WHAT IS BEING ASKED: Reproduce the lines below exactly, starting at the one containing "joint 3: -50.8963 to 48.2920" and stopping at the final line.

SOURCE DATA:
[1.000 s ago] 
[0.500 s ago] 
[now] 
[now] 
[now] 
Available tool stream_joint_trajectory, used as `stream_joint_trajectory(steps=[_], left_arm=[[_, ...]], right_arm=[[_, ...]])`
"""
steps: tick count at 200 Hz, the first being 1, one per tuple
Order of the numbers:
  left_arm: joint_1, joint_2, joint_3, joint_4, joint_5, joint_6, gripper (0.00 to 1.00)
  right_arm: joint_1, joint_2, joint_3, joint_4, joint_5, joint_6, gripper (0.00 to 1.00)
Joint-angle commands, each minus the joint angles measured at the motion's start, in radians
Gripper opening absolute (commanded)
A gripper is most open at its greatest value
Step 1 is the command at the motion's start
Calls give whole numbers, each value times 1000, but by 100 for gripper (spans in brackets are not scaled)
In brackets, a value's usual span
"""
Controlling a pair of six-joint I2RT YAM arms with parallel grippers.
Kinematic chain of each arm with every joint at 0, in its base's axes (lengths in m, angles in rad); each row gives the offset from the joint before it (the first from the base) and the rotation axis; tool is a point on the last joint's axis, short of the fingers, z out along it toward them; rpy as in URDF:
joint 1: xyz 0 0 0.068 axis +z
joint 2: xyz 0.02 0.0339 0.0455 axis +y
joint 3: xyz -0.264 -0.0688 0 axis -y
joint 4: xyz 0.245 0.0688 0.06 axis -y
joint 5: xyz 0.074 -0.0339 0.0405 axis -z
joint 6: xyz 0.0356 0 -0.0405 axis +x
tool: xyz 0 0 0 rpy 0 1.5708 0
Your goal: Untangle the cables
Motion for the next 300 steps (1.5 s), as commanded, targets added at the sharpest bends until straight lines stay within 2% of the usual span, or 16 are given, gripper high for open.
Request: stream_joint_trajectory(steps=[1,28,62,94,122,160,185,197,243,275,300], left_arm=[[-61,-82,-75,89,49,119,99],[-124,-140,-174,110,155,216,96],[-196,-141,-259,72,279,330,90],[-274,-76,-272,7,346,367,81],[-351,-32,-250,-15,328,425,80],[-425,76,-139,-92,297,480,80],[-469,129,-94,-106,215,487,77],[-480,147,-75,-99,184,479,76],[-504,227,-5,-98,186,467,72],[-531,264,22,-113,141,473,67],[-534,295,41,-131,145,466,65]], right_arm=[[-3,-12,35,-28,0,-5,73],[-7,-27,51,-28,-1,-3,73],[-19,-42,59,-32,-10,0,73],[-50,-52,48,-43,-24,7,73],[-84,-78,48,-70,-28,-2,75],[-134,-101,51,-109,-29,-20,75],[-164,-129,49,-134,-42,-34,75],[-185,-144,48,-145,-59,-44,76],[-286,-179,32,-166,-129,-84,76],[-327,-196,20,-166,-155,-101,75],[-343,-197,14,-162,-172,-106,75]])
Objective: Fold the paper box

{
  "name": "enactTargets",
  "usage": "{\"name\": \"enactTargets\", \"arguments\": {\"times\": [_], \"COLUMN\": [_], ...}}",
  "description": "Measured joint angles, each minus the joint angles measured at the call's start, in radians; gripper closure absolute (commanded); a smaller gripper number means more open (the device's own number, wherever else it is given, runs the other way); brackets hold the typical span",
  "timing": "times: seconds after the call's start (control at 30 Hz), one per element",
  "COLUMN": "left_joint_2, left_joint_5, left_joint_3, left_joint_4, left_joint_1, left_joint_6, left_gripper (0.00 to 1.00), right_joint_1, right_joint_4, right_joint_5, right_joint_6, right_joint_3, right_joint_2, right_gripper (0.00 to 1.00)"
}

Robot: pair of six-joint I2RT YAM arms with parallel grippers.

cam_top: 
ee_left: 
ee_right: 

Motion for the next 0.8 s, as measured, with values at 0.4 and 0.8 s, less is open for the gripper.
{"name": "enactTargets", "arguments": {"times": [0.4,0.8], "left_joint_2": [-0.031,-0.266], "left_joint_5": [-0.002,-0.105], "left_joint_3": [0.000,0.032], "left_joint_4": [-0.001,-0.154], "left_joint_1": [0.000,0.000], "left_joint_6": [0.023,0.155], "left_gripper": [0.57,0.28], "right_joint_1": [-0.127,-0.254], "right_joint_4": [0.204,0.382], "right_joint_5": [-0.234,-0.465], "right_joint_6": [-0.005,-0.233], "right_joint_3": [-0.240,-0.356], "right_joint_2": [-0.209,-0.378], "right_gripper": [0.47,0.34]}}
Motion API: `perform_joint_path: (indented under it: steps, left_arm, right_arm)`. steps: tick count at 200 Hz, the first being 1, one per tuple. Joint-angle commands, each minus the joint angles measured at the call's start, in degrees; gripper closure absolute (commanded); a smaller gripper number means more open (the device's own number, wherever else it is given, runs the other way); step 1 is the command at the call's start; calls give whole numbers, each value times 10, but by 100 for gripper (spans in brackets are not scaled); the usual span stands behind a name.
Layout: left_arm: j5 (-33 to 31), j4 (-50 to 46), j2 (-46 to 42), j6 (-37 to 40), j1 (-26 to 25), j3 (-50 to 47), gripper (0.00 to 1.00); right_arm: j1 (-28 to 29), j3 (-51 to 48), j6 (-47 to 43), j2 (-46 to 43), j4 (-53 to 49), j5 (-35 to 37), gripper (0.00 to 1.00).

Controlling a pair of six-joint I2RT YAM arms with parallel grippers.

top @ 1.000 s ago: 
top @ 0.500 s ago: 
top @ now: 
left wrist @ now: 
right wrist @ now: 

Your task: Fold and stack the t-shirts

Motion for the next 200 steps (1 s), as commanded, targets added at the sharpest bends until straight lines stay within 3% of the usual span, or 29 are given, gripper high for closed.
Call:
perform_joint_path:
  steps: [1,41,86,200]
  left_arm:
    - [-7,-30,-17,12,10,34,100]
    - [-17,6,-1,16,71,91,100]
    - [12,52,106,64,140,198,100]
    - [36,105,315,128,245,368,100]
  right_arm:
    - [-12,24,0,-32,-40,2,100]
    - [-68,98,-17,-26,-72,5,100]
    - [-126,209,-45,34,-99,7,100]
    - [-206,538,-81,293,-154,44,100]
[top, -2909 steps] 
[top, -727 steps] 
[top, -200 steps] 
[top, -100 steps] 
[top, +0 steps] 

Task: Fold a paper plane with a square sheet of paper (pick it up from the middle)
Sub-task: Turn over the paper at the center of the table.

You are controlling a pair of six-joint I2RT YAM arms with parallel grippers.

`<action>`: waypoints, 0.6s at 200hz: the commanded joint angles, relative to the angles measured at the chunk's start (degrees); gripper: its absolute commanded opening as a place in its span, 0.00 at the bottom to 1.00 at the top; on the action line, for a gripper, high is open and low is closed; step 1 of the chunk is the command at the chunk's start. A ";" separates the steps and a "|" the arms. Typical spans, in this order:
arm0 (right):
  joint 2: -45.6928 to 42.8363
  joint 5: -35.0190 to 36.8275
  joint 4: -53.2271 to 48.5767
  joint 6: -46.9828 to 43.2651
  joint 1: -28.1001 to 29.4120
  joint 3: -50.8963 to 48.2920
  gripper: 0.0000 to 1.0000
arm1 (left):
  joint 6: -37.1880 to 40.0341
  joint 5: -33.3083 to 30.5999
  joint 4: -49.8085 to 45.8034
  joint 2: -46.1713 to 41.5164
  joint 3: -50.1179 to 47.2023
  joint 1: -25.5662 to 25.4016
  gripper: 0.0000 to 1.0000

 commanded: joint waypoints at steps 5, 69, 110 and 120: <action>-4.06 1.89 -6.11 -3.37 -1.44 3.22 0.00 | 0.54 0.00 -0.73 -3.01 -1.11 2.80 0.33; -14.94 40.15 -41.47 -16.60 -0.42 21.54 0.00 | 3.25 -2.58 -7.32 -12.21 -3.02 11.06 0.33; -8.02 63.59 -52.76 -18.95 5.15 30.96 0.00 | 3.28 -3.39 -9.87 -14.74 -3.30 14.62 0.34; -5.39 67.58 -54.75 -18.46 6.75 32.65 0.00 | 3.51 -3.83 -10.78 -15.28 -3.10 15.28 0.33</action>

SOLVED EXERCISE:
  joint 3: -50.8963 to 48.2920
  gripper: 0.0000 to 1.0000
arm1 (left):
  joint 6: -37.1880 to 40.0341
  joint 5: -33.3083 to 30.5999
  joint 4: -49.8085 to 45.8034
  joint 2: -46.1713 to 41.5164
  joint 3: -50.1179 to 47.2023
  joint 1: -25.5662 to 25.4016
  gripper: 0.0000 to 1.0000

 commanded: joint waypoints at steps 5, 69, 110 and 120: <action>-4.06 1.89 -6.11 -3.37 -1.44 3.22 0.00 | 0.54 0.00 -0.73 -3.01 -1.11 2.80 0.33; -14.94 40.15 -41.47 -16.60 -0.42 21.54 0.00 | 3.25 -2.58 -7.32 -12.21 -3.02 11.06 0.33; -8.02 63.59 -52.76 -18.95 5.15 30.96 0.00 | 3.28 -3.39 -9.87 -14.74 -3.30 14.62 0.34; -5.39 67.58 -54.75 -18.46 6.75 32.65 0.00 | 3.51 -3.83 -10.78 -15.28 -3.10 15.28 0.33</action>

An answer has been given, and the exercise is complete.